Recorded data:
BEGIN

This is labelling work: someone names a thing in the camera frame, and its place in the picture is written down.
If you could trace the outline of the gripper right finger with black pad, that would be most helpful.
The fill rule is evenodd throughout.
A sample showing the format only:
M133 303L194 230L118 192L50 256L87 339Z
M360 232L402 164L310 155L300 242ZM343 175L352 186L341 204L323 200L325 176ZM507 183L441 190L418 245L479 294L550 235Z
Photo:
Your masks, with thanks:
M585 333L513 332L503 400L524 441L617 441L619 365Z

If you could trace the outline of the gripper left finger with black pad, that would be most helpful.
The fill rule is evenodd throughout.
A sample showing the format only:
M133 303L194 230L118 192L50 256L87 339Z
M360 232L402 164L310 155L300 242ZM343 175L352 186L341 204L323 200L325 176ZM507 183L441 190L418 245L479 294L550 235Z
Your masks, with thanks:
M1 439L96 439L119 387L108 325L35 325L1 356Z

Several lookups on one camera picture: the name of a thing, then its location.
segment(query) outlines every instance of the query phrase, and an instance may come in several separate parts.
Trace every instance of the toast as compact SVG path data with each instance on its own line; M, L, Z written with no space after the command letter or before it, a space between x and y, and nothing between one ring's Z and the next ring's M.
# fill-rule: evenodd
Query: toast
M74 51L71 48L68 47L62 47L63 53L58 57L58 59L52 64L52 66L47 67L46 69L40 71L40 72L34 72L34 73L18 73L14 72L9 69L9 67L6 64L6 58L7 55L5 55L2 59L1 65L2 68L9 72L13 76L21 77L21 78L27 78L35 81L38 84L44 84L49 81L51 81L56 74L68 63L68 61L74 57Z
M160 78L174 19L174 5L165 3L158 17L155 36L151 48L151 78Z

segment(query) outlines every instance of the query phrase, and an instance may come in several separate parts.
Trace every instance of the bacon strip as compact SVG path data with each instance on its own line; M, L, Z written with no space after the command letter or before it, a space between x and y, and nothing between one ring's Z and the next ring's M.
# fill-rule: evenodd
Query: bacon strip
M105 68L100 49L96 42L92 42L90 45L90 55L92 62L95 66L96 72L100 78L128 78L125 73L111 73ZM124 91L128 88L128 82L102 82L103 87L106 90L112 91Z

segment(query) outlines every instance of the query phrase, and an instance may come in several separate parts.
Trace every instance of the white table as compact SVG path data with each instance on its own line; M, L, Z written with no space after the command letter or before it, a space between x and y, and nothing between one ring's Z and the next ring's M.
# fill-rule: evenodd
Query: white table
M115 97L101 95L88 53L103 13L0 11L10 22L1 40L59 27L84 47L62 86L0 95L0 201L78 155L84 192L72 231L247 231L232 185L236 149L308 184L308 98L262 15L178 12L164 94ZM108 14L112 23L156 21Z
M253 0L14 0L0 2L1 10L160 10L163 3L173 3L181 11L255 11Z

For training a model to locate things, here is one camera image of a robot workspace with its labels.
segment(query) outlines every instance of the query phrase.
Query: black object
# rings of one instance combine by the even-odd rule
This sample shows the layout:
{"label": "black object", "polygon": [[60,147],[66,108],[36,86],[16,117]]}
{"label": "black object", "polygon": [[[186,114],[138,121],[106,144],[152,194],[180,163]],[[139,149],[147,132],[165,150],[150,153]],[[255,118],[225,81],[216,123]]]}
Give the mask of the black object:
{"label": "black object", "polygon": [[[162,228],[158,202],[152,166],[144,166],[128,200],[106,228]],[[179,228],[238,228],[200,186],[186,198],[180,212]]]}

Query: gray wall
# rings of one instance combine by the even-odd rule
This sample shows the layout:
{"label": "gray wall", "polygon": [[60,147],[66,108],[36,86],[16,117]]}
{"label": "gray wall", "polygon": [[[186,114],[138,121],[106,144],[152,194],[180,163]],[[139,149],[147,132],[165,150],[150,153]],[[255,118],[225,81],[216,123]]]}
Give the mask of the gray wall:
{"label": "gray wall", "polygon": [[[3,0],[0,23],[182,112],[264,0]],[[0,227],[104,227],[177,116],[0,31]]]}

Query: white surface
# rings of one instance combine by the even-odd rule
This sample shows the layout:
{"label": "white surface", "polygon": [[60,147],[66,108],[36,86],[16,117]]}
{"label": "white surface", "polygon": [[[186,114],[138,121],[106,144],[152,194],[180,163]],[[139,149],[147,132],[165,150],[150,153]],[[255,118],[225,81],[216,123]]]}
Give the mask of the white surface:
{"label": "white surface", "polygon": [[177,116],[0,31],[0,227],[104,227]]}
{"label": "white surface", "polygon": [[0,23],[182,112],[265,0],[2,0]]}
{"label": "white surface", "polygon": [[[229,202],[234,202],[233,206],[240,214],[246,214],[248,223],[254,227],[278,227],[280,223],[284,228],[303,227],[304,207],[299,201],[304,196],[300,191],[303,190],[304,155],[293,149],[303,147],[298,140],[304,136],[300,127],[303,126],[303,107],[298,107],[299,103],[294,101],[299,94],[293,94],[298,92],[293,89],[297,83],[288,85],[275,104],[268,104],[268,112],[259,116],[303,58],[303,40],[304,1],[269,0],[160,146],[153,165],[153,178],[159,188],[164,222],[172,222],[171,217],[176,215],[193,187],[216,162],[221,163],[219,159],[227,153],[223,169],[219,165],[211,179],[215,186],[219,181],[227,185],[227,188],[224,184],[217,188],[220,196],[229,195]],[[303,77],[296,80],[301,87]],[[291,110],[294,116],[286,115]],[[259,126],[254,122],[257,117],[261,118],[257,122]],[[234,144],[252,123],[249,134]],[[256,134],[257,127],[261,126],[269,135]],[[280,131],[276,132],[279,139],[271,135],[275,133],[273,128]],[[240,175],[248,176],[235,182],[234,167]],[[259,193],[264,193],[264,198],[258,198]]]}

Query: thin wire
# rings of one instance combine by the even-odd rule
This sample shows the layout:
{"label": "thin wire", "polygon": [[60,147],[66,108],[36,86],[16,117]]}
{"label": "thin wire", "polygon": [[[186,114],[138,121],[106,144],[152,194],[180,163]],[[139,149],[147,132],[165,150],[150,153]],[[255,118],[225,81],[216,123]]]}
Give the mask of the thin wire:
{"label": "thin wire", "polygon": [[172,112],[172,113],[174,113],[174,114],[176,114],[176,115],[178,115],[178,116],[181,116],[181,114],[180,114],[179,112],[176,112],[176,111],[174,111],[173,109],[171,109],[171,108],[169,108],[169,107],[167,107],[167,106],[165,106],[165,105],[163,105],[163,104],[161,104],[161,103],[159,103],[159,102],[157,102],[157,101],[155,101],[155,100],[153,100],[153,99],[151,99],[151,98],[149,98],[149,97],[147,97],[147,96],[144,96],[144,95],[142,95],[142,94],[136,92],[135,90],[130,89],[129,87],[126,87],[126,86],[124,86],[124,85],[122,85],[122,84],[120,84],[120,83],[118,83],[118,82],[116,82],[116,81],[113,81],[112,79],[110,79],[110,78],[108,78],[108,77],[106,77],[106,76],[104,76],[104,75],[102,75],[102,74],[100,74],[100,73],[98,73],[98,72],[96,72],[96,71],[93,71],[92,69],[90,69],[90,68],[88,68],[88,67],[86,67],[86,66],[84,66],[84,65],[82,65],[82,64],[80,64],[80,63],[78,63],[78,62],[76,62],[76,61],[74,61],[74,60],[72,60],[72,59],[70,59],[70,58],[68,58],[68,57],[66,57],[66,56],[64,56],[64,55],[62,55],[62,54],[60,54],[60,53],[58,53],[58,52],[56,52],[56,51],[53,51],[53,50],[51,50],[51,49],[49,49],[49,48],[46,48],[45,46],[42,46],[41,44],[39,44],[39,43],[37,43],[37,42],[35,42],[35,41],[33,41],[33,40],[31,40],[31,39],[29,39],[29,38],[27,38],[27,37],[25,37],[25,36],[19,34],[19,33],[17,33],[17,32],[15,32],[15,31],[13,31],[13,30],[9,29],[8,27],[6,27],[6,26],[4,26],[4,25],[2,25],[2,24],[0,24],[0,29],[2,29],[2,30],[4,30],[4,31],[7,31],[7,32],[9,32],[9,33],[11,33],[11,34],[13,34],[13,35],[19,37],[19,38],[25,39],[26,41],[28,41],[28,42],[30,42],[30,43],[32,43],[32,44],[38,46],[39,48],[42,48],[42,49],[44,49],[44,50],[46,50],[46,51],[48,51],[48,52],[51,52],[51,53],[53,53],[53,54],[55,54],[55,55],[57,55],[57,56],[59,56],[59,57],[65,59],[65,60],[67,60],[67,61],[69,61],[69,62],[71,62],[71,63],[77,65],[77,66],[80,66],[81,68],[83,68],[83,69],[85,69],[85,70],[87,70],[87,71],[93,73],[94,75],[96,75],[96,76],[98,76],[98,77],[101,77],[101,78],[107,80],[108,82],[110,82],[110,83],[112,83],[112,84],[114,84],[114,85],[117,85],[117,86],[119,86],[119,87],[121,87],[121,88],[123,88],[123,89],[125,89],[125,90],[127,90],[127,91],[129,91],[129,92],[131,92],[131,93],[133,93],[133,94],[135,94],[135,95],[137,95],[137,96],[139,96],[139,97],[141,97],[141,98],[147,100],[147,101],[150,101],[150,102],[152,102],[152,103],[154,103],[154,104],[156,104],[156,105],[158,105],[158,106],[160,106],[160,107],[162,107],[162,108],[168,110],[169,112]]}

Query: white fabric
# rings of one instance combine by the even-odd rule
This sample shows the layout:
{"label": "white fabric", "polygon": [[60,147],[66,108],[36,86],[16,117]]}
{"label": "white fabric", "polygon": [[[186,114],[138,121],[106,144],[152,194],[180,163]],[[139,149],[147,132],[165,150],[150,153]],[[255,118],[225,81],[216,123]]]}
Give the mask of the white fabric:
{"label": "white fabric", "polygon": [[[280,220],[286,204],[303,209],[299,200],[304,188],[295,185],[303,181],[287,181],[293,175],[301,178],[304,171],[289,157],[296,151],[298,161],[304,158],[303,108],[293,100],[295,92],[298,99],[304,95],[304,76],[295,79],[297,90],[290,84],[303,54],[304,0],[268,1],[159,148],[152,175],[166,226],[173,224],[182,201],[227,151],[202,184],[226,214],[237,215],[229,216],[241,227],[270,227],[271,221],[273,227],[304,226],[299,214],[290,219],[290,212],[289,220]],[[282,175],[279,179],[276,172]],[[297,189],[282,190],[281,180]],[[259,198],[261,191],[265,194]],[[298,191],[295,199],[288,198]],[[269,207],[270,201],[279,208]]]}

END

## What you should do
Scan the data above for the string "finger" and copy each line where it appears.

## Response below
If you could trace the outline of the gripper right finger with black pad, that would be most helpful.
If you could trace the outline of the gripper left finger with black pad, that would be most helpful.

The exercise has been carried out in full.